The balance of FFS is insistently danceable and fabulously strange. The clever, frenetic electronic pop of “Police Encounters” and “So Desu Ne” fuses the sound and sensibilities of both bands into something vaguely familiar but, ultimately, not easily pegged to either one.  And, as an introvert, I have been waiting all my life for “Piss Off,” a joyous sing-along halfway between a football chant and a 1940s Hollywood musical showstopper that gives the middle finger to all the clattering, nattering intrusions on precious solitude.

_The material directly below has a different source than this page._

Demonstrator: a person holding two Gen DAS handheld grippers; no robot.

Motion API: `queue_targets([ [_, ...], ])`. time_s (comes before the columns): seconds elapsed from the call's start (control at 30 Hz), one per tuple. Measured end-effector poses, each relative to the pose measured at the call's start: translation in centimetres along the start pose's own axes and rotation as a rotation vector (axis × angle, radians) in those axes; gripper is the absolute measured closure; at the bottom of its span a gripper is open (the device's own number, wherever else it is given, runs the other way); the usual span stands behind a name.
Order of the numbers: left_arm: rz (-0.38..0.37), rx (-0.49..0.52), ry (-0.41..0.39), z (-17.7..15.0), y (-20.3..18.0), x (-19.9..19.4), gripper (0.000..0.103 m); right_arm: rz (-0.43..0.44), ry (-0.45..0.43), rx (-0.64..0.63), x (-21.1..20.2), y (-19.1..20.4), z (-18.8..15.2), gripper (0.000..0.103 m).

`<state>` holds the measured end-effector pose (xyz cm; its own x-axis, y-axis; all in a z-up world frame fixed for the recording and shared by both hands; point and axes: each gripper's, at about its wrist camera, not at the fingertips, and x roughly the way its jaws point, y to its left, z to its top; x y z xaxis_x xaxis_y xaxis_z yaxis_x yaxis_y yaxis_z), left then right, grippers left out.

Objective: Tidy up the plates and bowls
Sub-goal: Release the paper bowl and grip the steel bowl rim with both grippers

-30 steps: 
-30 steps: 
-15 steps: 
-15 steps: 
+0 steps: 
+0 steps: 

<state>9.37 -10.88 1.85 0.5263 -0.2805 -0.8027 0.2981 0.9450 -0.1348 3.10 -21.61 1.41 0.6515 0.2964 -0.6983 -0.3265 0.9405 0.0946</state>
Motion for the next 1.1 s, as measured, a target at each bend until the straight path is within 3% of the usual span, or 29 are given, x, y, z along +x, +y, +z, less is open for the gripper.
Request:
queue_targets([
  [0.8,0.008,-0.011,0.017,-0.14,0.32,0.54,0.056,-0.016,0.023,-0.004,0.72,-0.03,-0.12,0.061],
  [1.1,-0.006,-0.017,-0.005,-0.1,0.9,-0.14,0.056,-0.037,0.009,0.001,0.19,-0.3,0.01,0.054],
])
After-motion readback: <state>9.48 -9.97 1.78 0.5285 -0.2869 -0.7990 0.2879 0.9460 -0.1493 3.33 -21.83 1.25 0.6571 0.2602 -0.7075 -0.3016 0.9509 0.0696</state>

The album’s magnum opus, clocking in at 6:42, is the self-referential and very funny operetta, “Collaborations Don’t Work,” a dazzling mosaic of shifting tempos, styles and orchestration reminiscent of the chamber pop of Sparks’ Lil’ Beethoven album. The lyrics chart the stages of collaboration from hopeful beginnings (“you start off deferential and strangely reverential”) to verbal axe-throwing, Russell in full diva falsetto trilling, “I don’t need your navel-gazing!” and Kapranos responding, “I don’t get your way of phrasing!” All six members of FFS enter the fray, each singing lines on the mid-section (yes, even Franz bassist “Silent” Bob Hardy!). And there’s a great moment when Franz Ferdinand feigns, “Oh, screw it,” and asserts its will with the most overtly Franz-sounding passage on the record, all slicing drums and stabby guitars and Kapranos crowing, “I ain’t no collaborator … I am the sadistic young usurper … If I ever need a father, it won’t be you, old man!”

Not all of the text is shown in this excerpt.